WHAT YOU ARE ASKED TO DO:
Where does the string "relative" appear in the records? Copy each line that holds it.
::::
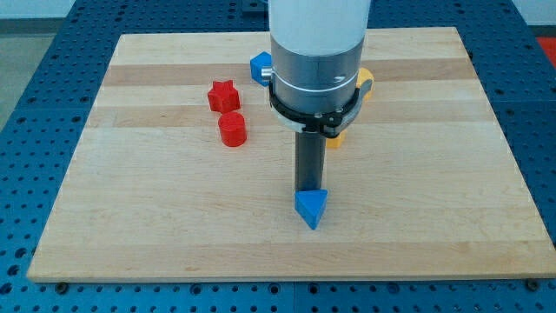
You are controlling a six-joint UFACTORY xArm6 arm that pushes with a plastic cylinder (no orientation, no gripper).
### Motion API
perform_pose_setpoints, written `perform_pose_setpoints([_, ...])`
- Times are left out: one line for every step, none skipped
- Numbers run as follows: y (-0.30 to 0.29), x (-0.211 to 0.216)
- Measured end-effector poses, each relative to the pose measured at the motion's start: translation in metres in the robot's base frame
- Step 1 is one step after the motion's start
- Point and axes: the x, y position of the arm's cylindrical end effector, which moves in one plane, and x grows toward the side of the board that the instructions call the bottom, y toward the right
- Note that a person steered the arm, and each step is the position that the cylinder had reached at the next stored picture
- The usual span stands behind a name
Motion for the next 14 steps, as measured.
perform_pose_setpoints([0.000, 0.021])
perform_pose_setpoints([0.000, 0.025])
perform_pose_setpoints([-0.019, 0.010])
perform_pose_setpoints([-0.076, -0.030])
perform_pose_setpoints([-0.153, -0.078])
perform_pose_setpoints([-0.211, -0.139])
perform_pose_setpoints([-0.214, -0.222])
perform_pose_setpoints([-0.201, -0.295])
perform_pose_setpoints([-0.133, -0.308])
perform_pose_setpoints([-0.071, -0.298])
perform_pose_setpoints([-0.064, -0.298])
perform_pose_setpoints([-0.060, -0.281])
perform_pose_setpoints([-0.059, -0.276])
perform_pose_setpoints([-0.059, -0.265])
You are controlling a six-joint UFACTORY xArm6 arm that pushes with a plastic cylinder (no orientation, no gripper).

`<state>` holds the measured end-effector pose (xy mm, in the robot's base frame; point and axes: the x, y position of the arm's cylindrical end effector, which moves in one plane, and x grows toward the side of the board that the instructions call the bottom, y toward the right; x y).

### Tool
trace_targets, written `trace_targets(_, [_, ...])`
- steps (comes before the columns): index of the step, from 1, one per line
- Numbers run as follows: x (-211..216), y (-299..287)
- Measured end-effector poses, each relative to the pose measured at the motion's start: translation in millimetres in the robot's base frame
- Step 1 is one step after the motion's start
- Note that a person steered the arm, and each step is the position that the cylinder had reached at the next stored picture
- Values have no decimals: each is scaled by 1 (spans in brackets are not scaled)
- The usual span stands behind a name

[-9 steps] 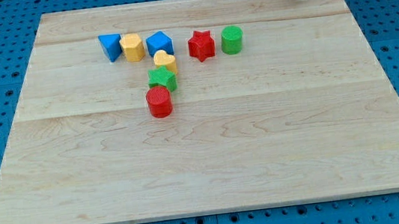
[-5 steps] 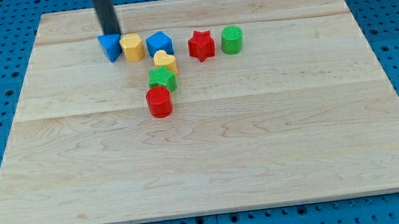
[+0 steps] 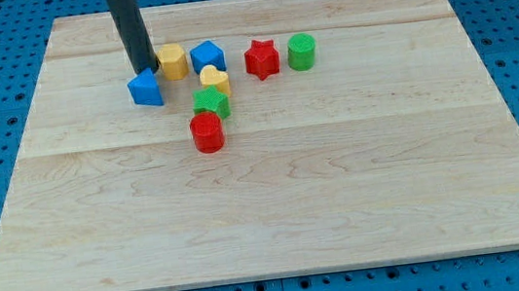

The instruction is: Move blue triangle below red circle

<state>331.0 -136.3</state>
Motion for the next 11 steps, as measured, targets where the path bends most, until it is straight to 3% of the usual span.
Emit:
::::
TASK ANSWER:
- Measured end-effector poses, each relative to the pose measured at the motion's start: translation in metres in the robot's base frame
- Measured end-effector poses, each relative to the pose measured at the motion's start: translation in millimetres in the robot's base frame

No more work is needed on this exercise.